Included in the artist’s 2024 exhibition Starting Again at the Palazzo Da Mosto, Venice, Reclining Head of Julia (2009) is a spirited portrait by Frank Auerbach. Lavish colour animates the face of Julia Auerbach, née Wolstenholme, the artist’s wife and longest-serving sitter. Gestural black marks define the features of her face as ochres and blues add depth to her cheeks and forehead. The background, a patchwork of orange, green and dusky rose, comes together in a lyrical glow. Auerbach’s famously textural brushwork became increasingly bright and dynamic in these later years. Reclining Head of Julia reveals an artist at the height of his powers, depicting his partner with freshness and vitality: a familiar face across decades of life and art, he nonetheless sees Julia as if for the first time.

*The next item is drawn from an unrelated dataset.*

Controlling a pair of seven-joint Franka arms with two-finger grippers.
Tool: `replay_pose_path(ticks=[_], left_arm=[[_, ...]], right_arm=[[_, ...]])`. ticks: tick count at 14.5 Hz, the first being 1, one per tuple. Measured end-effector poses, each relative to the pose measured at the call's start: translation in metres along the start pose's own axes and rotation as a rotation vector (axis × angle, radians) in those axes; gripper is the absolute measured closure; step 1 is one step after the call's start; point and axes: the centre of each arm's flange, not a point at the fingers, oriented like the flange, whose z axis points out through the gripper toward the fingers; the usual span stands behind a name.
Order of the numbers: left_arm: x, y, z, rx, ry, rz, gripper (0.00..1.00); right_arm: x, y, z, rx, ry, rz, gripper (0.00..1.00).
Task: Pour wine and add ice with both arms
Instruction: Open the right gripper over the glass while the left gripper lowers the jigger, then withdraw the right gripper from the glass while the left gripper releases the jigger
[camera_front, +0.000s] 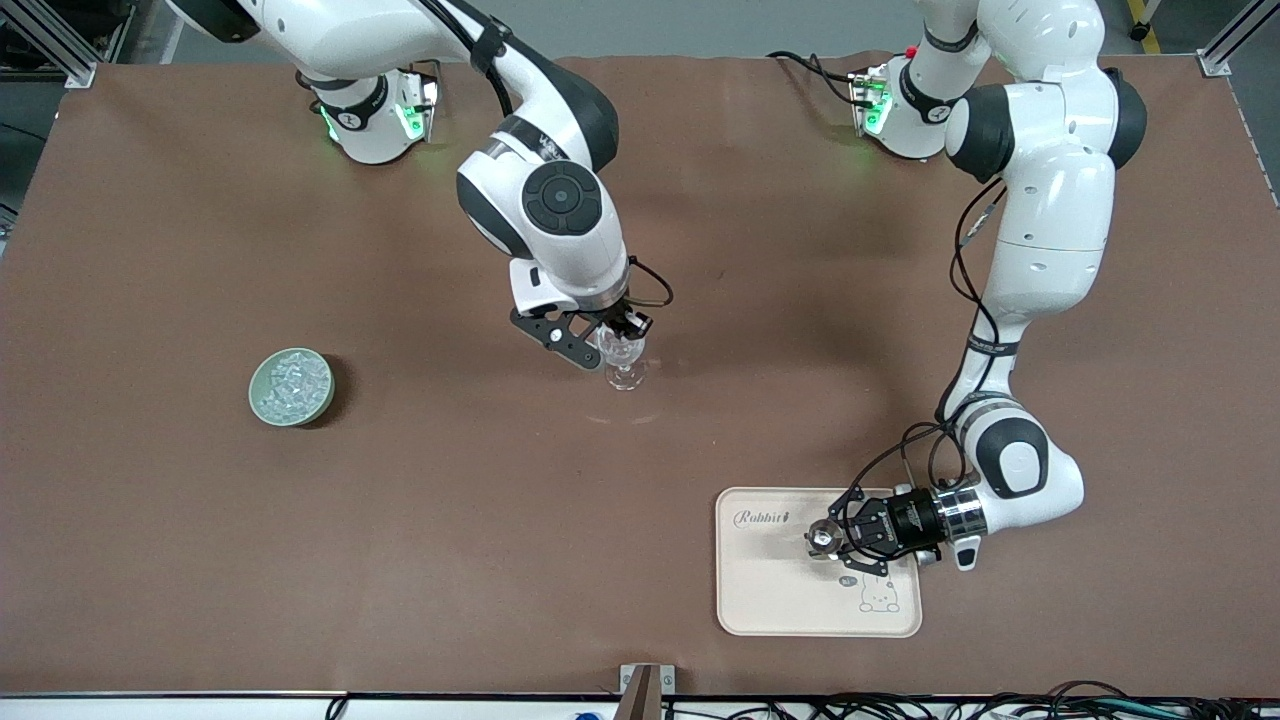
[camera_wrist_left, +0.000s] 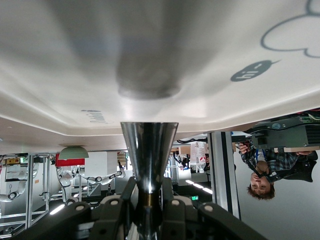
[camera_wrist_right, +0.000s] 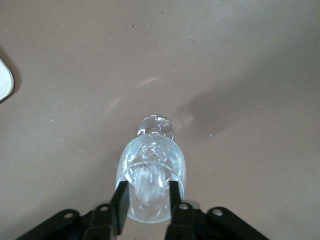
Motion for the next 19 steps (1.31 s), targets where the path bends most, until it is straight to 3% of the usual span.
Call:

Auerbach first met his wife when they were both students at the Royal College of Art in London. They married in 1958 and had a son, Jake—himself a frequent sitter for the artist—before separating. They reconciled in 1976, from which point Julia became a principal subject within Auerbach’s oeuvre. His portraits of her are held in the collections of the Louisiana Museum of Modern Art, Humlebæk, the British Museum, London, the Cleveland Art Museum, and the Scottish National Gallery of Modern Art, Edinburgh, among others. In these compositions, Julia is often depicted lying down, as in the present work. They were made in acrylic rather than oil, lending them a distinctive fluidity. Describing the experience of being painted, Julia said, ‘You are giving yourself up, it’s very intimate, you are very vulnerable and you are there for them to do what they like’ (J. Auerbach quoted in H. Rothschild, ‘Man of many layers’, Telegraph Magazine, 28 September 2013, p. 33).

As a portraitist, Auerbach elected to paint only a small number of sitters, coming to know their faces and expressions intimately across decades of time together. ‘I’ve got certain attachments to people and places,’ he explained, ‘and it seems to me simply to be less worthwhile to record things to which I’m less attached, since I know about things that nobody else knows about’ (F. Auerbach quoted in C. Lampert, Frank Auerbach: Speaking and Painting, London 2015, p. 147). Accordingly, his paintings are slow to reveal themselves, and they allow their subject to unfold gradually before a viewer’s eye. As Reclining Head of Julia shows, the ambiguity of the final image reflects this intensely personal and emotional dynamic. Auerbach creates not a likeness but rather a sense of presence, an apparition of a person’s spirit arrested permanently in pigment.